Show all the lines in the data below that include the word "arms".

========================

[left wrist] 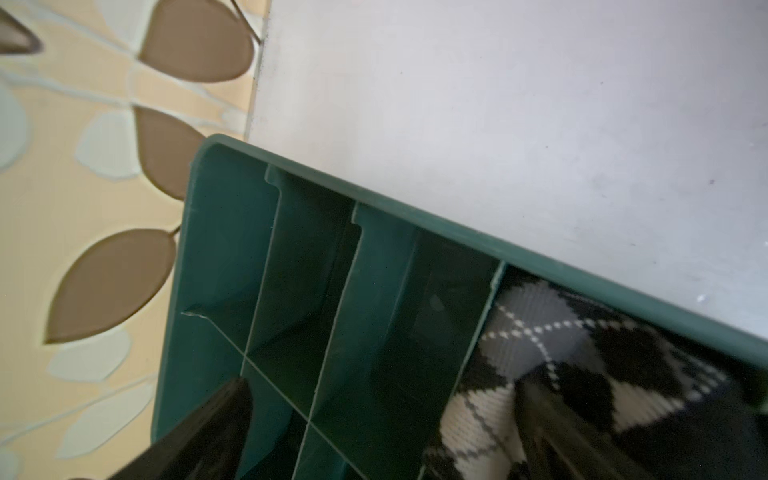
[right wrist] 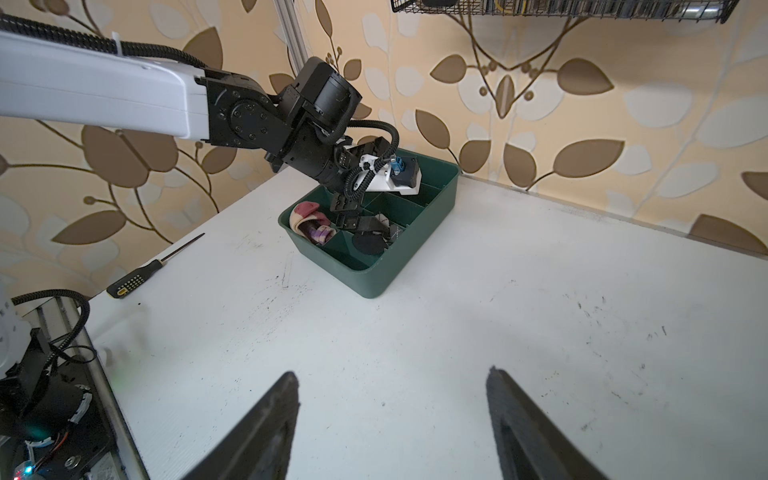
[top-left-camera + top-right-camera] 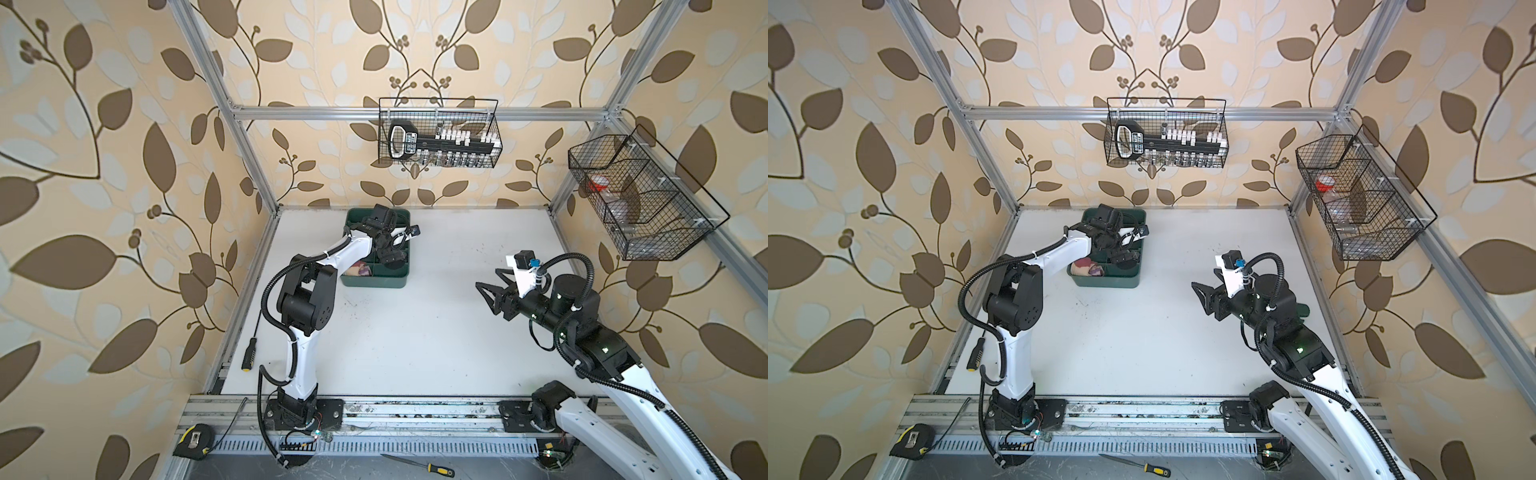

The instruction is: Roll the socks

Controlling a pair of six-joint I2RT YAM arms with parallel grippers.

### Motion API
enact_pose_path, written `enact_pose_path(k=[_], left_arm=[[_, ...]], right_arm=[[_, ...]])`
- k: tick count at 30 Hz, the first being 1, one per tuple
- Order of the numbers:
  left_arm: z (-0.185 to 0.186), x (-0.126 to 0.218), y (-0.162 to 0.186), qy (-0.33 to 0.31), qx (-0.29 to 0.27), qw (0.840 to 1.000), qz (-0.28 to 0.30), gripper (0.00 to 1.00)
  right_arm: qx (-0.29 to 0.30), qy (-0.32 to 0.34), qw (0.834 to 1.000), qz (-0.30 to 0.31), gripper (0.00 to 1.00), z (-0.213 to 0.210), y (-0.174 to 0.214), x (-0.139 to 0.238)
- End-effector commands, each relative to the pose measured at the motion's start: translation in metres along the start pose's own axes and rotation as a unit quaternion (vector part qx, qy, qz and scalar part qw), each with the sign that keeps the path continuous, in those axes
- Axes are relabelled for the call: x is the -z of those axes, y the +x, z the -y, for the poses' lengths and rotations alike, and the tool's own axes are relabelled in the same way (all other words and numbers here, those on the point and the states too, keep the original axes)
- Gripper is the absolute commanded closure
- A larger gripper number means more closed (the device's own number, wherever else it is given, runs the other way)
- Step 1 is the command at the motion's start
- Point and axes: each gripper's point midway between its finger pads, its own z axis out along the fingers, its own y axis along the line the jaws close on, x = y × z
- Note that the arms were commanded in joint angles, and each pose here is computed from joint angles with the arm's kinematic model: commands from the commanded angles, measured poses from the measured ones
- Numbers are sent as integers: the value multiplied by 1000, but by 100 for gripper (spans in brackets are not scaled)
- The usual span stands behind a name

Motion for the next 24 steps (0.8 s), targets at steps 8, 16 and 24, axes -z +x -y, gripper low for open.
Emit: enact_pose_path(k=[8, 16, 24], left_arm=[[-54, 84, -43, -70, 63, 991, 93, 1], [-158, 219, 14, -226, 428, 842, 239, 1], [-84, 281, 213, -428, 605, 663, 106, 1]], right_arm=[[1, 7, 1000, -4, 28, 2, 3, 1], [-46, 167, 983, 62, 28, 72, -1, -9], [-59, 441, 889, 108, 29, 180, 72, 28]])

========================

Answer box
Controlling a pair of six-joint I2RT YAM arms with parallel grippers.
- Note that the arms were commanded in joint angles, and each pose here is computed from joint angles with the arm's kinematic model: commands from the commanded angles, measured poses from the measured ones

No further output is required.